The first step to overcoming any phobia is to understand the triggers of anxiety. With Claustrophobia, 90% of people that travel unprepared reported feeling overwhelmed during the flight. 

Outlined in the next section is an overview of ways to manage and cope with Claustrophobia.  

Managing Claustrophobia

Cognitive behavioral therapy (CBT) 

CBT is an evidence-based psychological treatment modality that aims to rewire perceptions, thoughts, emotions, and behaviors relating to a particular situation/pattern. It is highly effective and targets negative and distorted thinking patterns of fears related to the phobia.

Exposure therapy is a branch of CBT where individuals are gradually and progressively exposed to anxiety-provoking stimuli to eventually overcome distorted thought patterns. 

With therapy, you would also learn stress management techniques such as breathing and grounding techniques that would help you deescalate your reaction to a potential trigger. 

Ask your doctor about medication

For those that struggle with extreme anxiety, medications, particularly SSRIs or Benzodiazepines, in combination with therapy, have proven to be highly effective in managing distressing symptoms. 

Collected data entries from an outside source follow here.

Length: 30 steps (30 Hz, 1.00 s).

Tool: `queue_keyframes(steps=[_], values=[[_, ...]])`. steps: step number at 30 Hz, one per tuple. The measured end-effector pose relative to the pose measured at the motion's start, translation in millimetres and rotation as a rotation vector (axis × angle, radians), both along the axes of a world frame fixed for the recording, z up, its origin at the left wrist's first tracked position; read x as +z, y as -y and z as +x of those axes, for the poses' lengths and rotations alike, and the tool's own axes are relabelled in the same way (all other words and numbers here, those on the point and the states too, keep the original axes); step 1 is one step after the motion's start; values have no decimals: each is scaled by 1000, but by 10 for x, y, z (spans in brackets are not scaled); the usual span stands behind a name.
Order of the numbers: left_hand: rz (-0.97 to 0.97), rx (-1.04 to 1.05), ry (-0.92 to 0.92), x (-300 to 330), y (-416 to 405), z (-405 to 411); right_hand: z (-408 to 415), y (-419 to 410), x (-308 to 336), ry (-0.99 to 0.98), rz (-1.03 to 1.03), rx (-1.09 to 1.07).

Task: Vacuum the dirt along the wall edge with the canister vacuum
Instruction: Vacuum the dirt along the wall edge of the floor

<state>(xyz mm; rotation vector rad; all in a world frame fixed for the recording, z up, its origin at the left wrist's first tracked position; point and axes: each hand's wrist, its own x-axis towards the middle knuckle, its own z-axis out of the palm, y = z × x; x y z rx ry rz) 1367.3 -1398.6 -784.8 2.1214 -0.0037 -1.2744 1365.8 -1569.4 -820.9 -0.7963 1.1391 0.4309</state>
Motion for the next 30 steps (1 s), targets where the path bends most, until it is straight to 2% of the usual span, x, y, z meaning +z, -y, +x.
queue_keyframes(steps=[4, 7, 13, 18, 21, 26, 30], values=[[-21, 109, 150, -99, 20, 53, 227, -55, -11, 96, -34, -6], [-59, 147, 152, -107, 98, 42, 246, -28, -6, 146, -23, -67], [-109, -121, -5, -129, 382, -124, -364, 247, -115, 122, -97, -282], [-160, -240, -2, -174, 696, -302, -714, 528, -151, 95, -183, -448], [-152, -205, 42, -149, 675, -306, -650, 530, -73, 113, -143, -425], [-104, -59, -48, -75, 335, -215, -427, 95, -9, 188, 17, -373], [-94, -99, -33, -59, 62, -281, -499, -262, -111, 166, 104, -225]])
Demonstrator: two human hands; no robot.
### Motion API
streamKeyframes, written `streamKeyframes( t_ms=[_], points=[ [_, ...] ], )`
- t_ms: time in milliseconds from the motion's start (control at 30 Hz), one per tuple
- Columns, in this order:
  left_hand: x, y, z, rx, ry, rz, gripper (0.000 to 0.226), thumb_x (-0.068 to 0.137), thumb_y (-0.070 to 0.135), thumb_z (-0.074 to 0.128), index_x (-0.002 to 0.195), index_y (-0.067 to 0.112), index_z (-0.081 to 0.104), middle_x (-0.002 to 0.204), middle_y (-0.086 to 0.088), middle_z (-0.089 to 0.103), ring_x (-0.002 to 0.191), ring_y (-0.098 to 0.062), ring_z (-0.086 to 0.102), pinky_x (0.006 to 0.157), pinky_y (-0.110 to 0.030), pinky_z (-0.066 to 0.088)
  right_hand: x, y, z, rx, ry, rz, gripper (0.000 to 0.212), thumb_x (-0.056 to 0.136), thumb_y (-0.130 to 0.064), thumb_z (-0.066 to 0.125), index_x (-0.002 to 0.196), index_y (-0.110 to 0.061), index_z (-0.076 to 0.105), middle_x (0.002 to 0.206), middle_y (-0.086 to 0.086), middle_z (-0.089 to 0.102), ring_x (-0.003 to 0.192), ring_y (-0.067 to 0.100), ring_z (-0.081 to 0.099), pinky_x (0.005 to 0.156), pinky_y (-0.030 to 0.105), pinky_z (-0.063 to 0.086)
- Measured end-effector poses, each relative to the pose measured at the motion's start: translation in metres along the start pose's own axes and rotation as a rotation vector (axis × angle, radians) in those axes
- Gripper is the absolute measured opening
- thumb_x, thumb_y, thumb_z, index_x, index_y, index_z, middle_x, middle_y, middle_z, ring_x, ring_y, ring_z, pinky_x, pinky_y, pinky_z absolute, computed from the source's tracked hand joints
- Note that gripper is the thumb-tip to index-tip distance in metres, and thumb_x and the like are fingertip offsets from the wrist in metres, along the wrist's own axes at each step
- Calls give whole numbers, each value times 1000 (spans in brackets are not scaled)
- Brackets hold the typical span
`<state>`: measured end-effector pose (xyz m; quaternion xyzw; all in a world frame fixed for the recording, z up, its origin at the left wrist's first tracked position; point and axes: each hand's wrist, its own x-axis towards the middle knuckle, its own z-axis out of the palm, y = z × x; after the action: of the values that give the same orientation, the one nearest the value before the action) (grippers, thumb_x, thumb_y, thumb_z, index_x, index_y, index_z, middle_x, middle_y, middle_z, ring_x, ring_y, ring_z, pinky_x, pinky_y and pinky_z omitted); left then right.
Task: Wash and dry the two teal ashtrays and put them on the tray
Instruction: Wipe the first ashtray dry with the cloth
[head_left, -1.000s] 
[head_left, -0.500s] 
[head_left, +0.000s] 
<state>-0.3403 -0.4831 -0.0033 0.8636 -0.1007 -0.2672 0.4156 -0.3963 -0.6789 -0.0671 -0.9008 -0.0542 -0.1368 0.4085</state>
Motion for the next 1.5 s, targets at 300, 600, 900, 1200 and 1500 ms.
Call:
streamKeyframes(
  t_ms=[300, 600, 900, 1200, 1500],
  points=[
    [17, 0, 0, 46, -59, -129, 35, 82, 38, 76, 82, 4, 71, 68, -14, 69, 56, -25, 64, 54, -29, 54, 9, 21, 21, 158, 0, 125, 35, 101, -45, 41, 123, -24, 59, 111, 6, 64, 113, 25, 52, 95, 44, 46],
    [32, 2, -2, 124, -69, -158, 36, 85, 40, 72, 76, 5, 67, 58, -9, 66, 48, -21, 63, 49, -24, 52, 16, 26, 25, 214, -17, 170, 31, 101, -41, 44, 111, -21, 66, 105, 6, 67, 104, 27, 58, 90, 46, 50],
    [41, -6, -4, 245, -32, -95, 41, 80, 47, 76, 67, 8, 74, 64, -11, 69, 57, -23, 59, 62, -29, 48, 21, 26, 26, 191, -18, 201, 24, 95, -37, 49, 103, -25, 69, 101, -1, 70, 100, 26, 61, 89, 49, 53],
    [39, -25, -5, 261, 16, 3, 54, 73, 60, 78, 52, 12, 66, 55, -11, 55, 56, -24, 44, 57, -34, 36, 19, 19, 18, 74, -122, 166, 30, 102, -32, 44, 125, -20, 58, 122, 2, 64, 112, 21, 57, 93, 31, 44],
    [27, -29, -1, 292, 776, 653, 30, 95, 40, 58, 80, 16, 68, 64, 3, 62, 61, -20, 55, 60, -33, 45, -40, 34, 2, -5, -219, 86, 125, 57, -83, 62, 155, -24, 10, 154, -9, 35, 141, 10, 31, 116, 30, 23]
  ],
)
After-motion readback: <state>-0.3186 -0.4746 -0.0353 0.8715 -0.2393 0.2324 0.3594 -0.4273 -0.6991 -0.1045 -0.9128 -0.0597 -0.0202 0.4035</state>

Lifestyle changes and self-care

As with overcoming any symptoms of illness, self-care is important in maintaining a healthy brain. Proper diet, sleep, and exercise are ways you can reduce levels of anxiety across the board.  

Seeking out support is another means of gaining insight into your own struggles through others’ shared experiences. You may be able to learn of ways to cope and process your own fears surrounding the phobia.